With all of the turmoil in global markets and the problems with money laundering, The Financial Times focuses its efforts in Davos on … the art market. On a panel about the global art market, economist Nouriel Roubini makes some bold claims about the art market, including money laundering. But when he tries to back them up, we get very little in way of real facts. (The money laundering issue is surely a real and serious one but it always mentioned in passing and with no discussion of controls.
Instead, Roubini trots out the usual silliness that guarantees are price manipulation:
“Whether we like it or not, art is used for tax avoidance and evasion,” said Prof Roubini, himself an art collector. “It can be used for money laundering. You can buy something for half a million, not show a passport, and ship it. Plenty of people are using it for laundering.”
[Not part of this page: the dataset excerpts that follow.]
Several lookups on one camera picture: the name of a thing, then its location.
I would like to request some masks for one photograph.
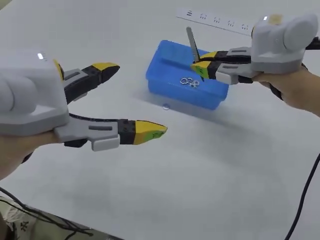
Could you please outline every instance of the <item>finger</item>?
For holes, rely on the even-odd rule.
[[[270,89],[270,83],[268,83],[268,82],[266,82],[266,81],[260,81],[259,83],[260,83],[262,86]]]
[[[32,136],[25,136],[19,139],[19,144],[30,150],[35,150],[40,146],[57,143],[59,143],[59,139],[53,131],[47,131]]]

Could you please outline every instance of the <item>yellow label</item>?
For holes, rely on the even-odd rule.
[[[272,14],[269,16],[268,23],[270,25],[280,25],[282,23],[283,15],[281,14]]]

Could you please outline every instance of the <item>metal washer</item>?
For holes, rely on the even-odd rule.
[[[183,78],[180,79],[180,83],[182,85],[185,85],[185,84],[188,84],[189,82],[188,82],[188,79],[186,77],[183,77]]]
[[[188,77],[188,84],[192,84],[194,80],[191,77]]]

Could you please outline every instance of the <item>silver ring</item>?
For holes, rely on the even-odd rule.
[[[180,79],[180,83],[183,84],[183,85],[188,84],[188,79],[183,77],[183,78]]]

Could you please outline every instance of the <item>black cable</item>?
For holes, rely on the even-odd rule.
[[[64,240],[69,240],[70,238],[72,238],[74,235],[76,235],[76,231],[74,231],[73,233],[69,234]]]
[[[17,197],[15,197],[13,194],[11,194],[10,192],[8,192],[7,190],[5,190],[4,188],[0,187],[0,192],[4,193],[5,195],[7,195],[8,197],[10,197],[12,200],[14,200],[20,207],[22,207],[25,211],[26,214],[29,214],[31,215],[30,213],[33,213],[33,214],[36,214],[36,215],[39,215],[41,216],[42,218],[44,218],[46,221],[44,221],[43,219],[40,219],[39,217],[37,216],[34,216],[32,215],[32,217],[35,217],[41,221],[44,221],[44,222],[47,222],[47,223],[51,223],[51,224],[54,224],[56,225],[57,227],[61,228],[61,229],[64,229],[64,230],[69,230],[69,231],[75,231],[75,232],[78,232],[78,233],[82,233],[82,234],[86,234],[86,235],[89,235],[89,236],[93,236],[93,233],[91,232],[86,232],[86,230],[83,230],[79,227],[74,228],[74,227],[66,227],[64,226],[63,224],[53,220],[52,218],[46,216],[45,214],[43,214],[42,212],[40,211],[37,211],[35,209],[32,209],[30,207],[28,207],[27,205],[23,204]]]
[[[318,157],[316,158],[314,164],[313,164],[313,167],[311,169],[311,172],[309,174],[309,177],[304,185],[304,188],[303,188],[303,191],[302,191],[302,195],[301,195],[301,198],[300,198],[300,202],[299,202],[299,207],[298,207],[298,210],[296,212],[296,215],[295,215],[295,218],[293,220],[293,223],[290,227],[290,230],[288,232],[288,234],[286,235],[285,239],[284,240],[289,240],[292,233],[294,232],[296,226],[297,226],[297,223],[299,221],[299,218],[300,218],[300,215],[301,215],[301,212],[302,212],[302,208],[304,206],[304,202],[305,202],[305,197],[306,197],[306,194],[307,194],[307,191],[308,191],[308,188],[309,188],[309,185],[311,183],[311,180],[316,172],[316,169],[317,169],[317,166],[320,162],[320,153],[318,155]]]
[[[305,202],[305,198],[306,198],[306,194],[307,194],[307,191],[308,191],[308,188],[310,186],[310,183],[311,183],[311,180],[313,178],[313,176],[315,175],[315,172],[317,170],[317,167],[319,165],[319,162],[320,162],[320,153],[318,155],[318,157],[316,158],[314,164],[313,164],[313,167],[311,169],[311,172],[308,176],[308,179],[304,185],[304,188],[303,188],[303,191],[302,191],[302,194],[301,194],[301,198],[300,198],[300,202],[299,202],[299,206],[298,206],[298,210],[296,212],[296,215],[295,215],[295,218],[293,220],[293,223],[290,227],[290,230],[289,232],[287,233],[286,237],[284,240],[289,240],[297,226],[297,223],[299,221],[299,218],[301,216],[301,212],[302,212],[302,209],[303,209],[303,206],[304,206],[304,202]],[[34,217],[34,218],[37,218],[41,221],[44,221],[46,223],[51,223],[51,224],[55,224],[57,225],[58,227],[62,228],[62,229],[66,229],[66,230],[71,230],[71,231],[74,231],[73,233],[71,233],[70,235],[68,235],[65,240],[69,240],[71,237],[73,237],[76,233],[83,233],[83,234],[87,234],[89,236],[92,236],[93,234],[92,233],[89,233],[89,232],[86,232],[84,231],[83,229],[79,228],[78,226],[76,226],[73,222],[70,222],[66,219],[63,219],[60,217],[60,219],[62,219],[68,226],[68,227],[64,227],[62,224],[54,221],[53,219],[51,219],[50,217],[44,215],[42,212],[40,211],[36,211],[36,210],[33,210],[32,208],[29,208],[28,206],[26,206],[25,204],[23,204],[19,199],[17,199],[14,195],[12,195],[10,192],[6,191],[5,189],[3,189],[2,187],[0,187],[0,192],[3,192],[4,194],[6,194],[8,197],[10,197],[11,199],[13,199],[18,205],[20,205],[22,209],[19,209],[17,206],[14,206],[13,204],[10,204],[9,202],[5,201],[5,200],[2,200],[0,199],[0,202],[4,202],[14,208],[17,208],[18,210],[20,210],[21,212],[23,213],[26,213],[26,214],[29,214],[30,216]],[[41,219],[37,216],[34,216],[32,214],[30,214],[29,212],[31,213],[34,213],[34,214],[37,214],[41,217],[43,217],[44,219],[47,219],[47,220],[44,220],[44,219]]]
[[[19,207],[13,205],[12,203],[10,203],[10,202],[8,202],[6,200],[0,199],[0,202],[3,202],[3,203],[5,203],[5,204],[7,204],[7,205],[9,205],[9,206],[11,206],[11,207],[13,207],[15,209],[18,209],[19,211],[21,211],[21,212],[23,212],[25,214],[28,214],[29,216],[31,216],[31,217],[33,217],[35,219],[38,219],[38,220],[40,220],[42,222],[49,223],[49,224],[54,224],[54,223],[52,223],[52,221],[48,221],[48,220],[42,219],[42,218],[40,218],[40,217],[38,217],[36,215],[33,215],[30,212],[27,212],[26,210],[24,210],[22,208],[19,208]],[[70,224],[67,224],[68,225],[67,227],[64,226],[63,224],[60,224],[60,223],[59,223],[59,225],[57,225],[57,224],[54,224],[54,225],[56,225],[57,227],[59,227],[59,228],[61,228],[63,230],[68,230],[68,231],[74,231],[75,230],[73,227],[71,227]],[[78,231],[79,233],[82,233],[82,231],[90,230],[89,228],[79,228],[78,226],[76,226],[76,227],[77,227],[77,230],[80,230],[80,232]]]

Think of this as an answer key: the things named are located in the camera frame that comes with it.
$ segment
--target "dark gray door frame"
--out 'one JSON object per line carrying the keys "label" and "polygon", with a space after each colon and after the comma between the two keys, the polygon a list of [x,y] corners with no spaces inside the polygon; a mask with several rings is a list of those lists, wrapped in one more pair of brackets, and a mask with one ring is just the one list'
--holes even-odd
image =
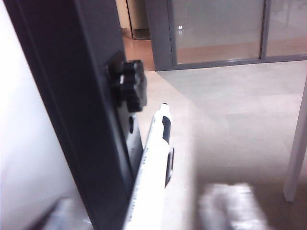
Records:
{"label": "dark gray door frame", "polygon": [[270,8],[272,0],[264,0],[259,58],[233,59],[201,63],[177,64],[174,17],[171,0],[146,0],[148,23],[156,71],[195,69],[218,66],[307,60],[307,54],[267,57]]}

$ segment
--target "floor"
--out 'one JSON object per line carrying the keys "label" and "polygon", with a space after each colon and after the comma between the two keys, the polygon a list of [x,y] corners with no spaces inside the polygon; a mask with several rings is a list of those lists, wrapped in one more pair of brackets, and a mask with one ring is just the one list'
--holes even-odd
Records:
{"label": "floor", "polygon": [[141,59],[144,70],[154,70],[154,58],[151,40],[136,40],[123,37],[127,60]]}
{"label": "floor", "polygon": [[161,103],[173,115],[163,230],[203,229],[198,203],[212,183],[248,183],[271,229],[307,229],[306,163],[295,202],[282,194],[306,74],[307,61],[146,72],[142,138]]}

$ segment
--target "black knob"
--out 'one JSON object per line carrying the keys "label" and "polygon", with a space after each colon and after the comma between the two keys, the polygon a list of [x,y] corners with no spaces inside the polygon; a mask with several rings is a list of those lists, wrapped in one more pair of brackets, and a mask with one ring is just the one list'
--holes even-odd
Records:
{"label": "black knob", "polygon": [[147,104],[147,80],[141,60],[123,62],[120,91],[129,112],[142,111]]}

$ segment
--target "white table leg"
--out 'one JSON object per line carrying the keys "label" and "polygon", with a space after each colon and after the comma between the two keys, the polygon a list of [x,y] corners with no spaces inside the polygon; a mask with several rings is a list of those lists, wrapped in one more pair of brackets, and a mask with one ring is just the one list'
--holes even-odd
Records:
{"label": "white table leg", "polygon": [[286,201],[294,201],[299,175],[307,147],[307,81],[303,92],[301,108],[298,115],[296,130],[289,160],[283,194]]}

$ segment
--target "marker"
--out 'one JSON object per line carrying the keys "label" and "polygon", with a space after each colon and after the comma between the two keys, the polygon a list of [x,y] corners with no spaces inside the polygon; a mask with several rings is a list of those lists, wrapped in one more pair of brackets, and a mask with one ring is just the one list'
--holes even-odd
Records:
{"label": "marker", "polygon": [[173,169],[174,151],[170,152],[169,146],[171,122],[168,105],[164,103],[151,122],[124,230],[161,228],[164,190]]}

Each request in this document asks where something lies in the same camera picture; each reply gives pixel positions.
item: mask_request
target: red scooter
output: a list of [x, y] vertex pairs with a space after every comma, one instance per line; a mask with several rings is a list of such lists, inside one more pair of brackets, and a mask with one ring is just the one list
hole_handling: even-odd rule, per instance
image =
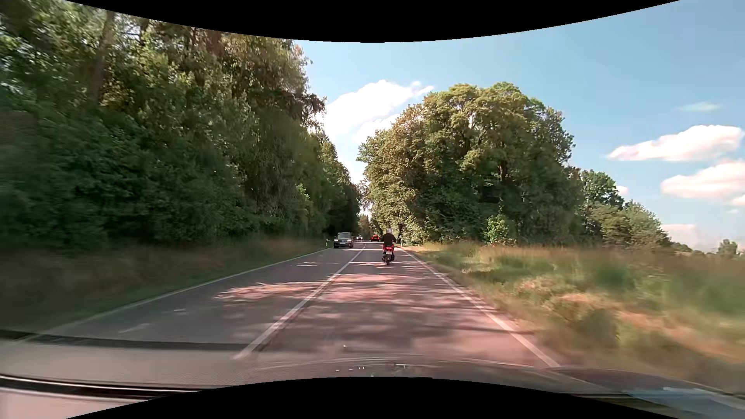
[[386, 265], [390, 265], [391, 261], [396, 259], [393, 255], [393, 246], [383, 246], [383, 261]]

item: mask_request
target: motorcycle
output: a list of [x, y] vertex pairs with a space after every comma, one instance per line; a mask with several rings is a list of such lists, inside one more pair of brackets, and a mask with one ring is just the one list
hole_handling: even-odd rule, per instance
[[390, 265], [391, 261], [393, 261], [396, 257], [393, 255], [393, 246], [383, 246], [383, 262], [385, 262], [386, 265]]

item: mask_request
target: dry grass
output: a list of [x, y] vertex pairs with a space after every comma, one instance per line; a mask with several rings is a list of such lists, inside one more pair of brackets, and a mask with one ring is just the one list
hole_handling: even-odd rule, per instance
[[324, 246], [322, 239], [251, 239], [211, 247], [138, 246], [78, 256], [6, 252], [0, 258], [0, 328], [43, 331]]
[[575, 362], [745, 391], [735, 371], [745, 362], [745, 261], [475, 243], [411, 250]]

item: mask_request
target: black jacket
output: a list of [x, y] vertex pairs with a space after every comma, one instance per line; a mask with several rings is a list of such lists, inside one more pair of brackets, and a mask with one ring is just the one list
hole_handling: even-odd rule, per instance
[[381, 240], [383, 241], [384, 246], [393, 246], [393, 243], [396, 242], [396, 237], [391, 233], [385, 233]]

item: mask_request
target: motorcyclist
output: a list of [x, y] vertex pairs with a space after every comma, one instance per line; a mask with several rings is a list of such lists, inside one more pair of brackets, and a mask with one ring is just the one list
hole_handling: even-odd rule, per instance
[[[389, 228], [385, 230], [385, 234], [381, 237], [381, 240], [383, 241], [383, 256], [385, 256], [385, 248], [393, 247], [393, 243], [396, 243], [396, 237], [393, 235], [393, 229]], [[391, 255], [391, 260], [394, 260], [396, 258], [395, 255]]]

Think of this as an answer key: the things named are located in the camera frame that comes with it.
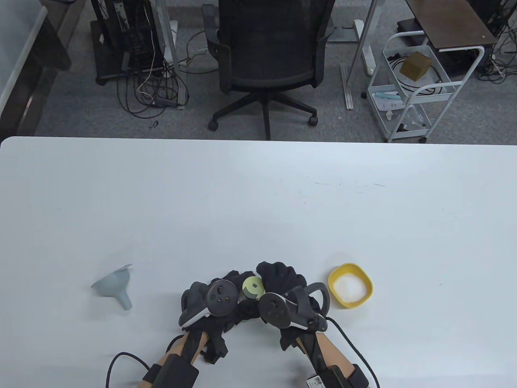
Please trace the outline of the person's left hand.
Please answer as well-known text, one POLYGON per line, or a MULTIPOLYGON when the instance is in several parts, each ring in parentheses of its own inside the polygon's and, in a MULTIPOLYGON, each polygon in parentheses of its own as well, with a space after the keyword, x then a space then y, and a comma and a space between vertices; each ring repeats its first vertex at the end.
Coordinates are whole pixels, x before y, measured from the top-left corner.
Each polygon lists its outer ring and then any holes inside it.
POLYGON ((258 301, 241 296, 244 281, 253 275, 233 270, 210 283, 193 282, 181 297, 181 329, 218 339, 241 322, 259 318, 258 301))

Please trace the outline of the person's right hand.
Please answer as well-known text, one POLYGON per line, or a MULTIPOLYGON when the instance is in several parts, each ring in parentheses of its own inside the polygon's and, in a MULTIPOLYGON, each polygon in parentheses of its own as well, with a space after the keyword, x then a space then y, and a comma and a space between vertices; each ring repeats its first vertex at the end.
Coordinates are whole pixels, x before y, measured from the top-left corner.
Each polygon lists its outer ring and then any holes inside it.
POLYGON ((327 330, 330 294, 324 283, 309 285, 303 275, 282 262, 262 262, 256 272, 265 289, 258 302, 260 317, 280 330, 283 351, 307 335, 327 330))

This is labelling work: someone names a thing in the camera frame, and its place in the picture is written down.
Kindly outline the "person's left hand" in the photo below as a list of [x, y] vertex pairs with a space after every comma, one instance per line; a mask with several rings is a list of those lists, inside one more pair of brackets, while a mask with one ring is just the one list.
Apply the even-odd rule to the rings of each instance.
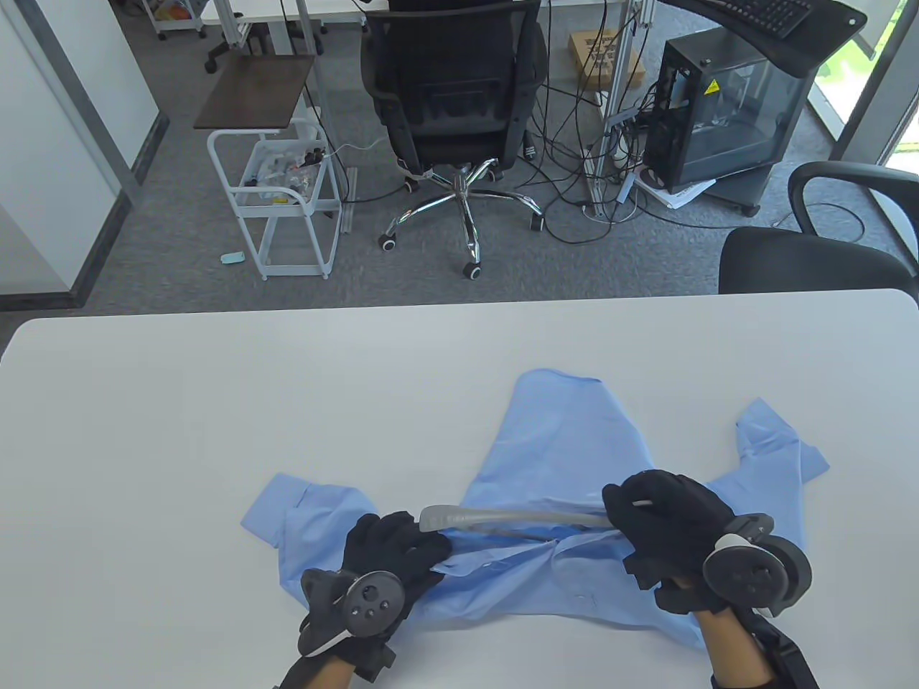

Prof Roubini argued that the art market had a series of characteristics that needed regulation. “While art looks as if it is all about beauty, as a business it is full of shady stuff,” he said. “We should correct it or it will be undermined over time.”
He said these weaknesses included routine trading on inside information, price manipulation through guarantees offered by dealers on auctioned work, and tax avoidance by the transfer of paintings within families. One reason why the art market was so strong in the US was favourable tax treatment, he said.
There’s more in a second story in the FT:
“Inside information is considered standard [in the art market]. In other markets, it is thought of as being illegal,” Mr Roubini said. He added that the art market was prone to “fads, passions, manias, booms and busts,” because art works had no clear financial value and the market was opaque.
None of this should be taken to suggest that the art market is open to abuse. But much of what the financial press, especially financial bloggers like Izabella Kaminska, go on about turns out to be mis-informed assumptions. Here’s an example from FT’s Alphaville hyping the same FT panel at Davos but this time throwing in a little humor about art being better than bitcoins:
As we’ve pointed out before, who needs bitcoin when there’s a global self-issued bearer currency based on zero collateral already? The only difference with art money is that the supply isn’t controlled by computer “protocol” but art dealer “protocols” over how many new artists you can launch on an annual basis.
Art world’s shady dealings under scrutiny at Davos (Financial Times)
Davos 2015: Nouriel Roubini targets art market for criticism (FT.com)
Roubini Vs the so-called “Art industry” (FT Alphaville)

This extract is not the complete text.